Com. v. Kontos

Citation276 A.2d 830,442 Pa. 343
PartiesCOMMONWEALTH of Pennsylvania v. Nick KONTOS, Appellant.
Decision Date22 April 1971
CourtPennsylvania Supreme Court

Robert W. Duggan, Dist. Atty., Carol Mary Los, Robert L. Campbell, Asst. Dist. Attys., Pittsburgh, for appellee.

Before BELL, C.J., and JONES, COHEN, EAGEN, O'BRIEN, ROBERTS and POMEROY, JJ.

OPINION

JONES, Justice.

Nick Kontos, the appellant, along with Gus Knotos, Mary Dixon and Jean Davis, was indicted for murder and voluntary manslaughter in connection with the slaying of Hazel Deere. Appellant was subsequently convicted of murder in the first degree. On appeal to this Court, we reversed the judgment of sentence and granted a new trial due to an error that need not presently concern us. 1 Com. v Dixon, 432 Pa. 423, 248 A.2d 231 (1968). On retrial the jury again found appellant guilty of murder in the first degree and he was sentenced to life imprisonment. Owing to alleged errors committed during the second trial, this appeal followed.

Appellant would have this Court set aside the conviction and grant a new trial for alternative reasons: (1) the introduction of certain evidence allegedly obtained by an unconstitutioanl search and seizure; (2) the receipt into evidence of hearsay statements attributable to appellant's co-defendants and implicating appellant; and (3) the court's failure to allow defense inspection of extrajudicial statements made by the Commonwealth's witnesses.

In regard to the search and seizure issue, the question is whether physical evidence which was found in a hearing duct in the basement of the apartment building in which appellant was a tenant should have been suppressed.

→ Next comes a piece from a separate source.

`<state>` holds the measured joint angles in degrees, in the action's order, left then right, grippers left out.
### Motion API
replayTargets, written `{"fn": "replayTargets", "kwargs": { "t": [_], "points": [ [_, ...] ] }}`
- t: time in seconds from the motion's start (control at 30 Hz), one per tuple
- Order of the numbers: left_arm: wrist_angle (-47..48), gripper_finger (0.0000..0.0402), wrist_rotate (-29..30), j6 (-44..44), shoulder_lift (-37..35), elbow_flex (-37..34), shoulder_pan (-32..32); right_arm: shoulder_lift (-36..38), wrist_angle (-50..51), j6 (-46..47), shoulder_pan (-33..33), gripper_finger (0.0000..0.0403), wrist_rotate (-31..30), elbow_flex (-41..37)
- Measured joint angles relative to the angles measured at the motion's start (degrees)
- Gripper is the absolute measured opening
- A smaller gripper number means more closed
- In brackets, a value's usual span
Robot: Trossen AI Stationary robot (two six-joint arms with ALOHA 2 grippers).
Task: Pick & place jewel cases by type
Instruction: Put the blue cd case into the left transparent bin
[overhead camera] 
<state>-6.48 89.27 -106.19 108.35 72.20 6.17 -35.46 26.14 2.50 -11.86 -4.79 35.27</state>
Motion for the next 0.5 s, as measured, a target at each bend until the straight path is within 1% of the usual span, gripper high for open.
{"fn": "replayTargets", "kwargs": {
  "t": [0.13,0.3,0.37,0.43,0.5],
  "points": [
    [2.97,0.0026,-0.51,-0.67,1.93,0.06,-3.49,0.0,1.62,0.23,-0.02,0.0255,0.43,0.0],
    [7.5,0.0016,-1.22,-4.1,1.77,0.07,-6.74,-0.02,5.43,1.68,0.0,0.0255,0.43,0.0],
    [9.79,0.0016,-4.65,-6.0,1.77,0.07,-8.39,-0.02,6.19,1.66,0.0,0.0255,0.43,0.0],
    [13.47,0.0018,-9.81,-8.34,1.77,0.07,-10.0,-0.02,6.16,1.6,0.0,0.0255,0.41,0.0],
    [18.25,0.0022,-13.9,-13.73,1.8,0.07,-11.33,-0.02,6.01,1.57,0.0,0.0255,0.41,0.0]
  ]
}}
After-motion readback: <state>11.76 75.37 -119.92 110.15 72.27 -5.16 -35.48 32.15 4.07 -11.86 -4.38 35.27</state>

Though there was no valid warrant for the search, there is no dispute that the custodian of the building freely consented to the police search. However, appellant argues this consent is irrelevant, citing Stoner v. California, 376 U.S. 483, 84 S.Ct. 889, 11 L.Ed.2d 856 (1963), and Chapman v. United States, 365 U.S. 610, 81 S.Ct. 776, 5 L.Ed.2d 828 (1961). Read together, these cases hold that neither Stoner's hotel clerk nor Chapman's landlord may constitutionally consent to a search of leased premises when a guest or tenant exercises complete custody and control over the area in question. See, also, Com. v. Storck, Pa., 275 A.2d 362 (1971); Com. v. Ellsworth, 421 Pa. 169, 218 A.2d 249 (1966).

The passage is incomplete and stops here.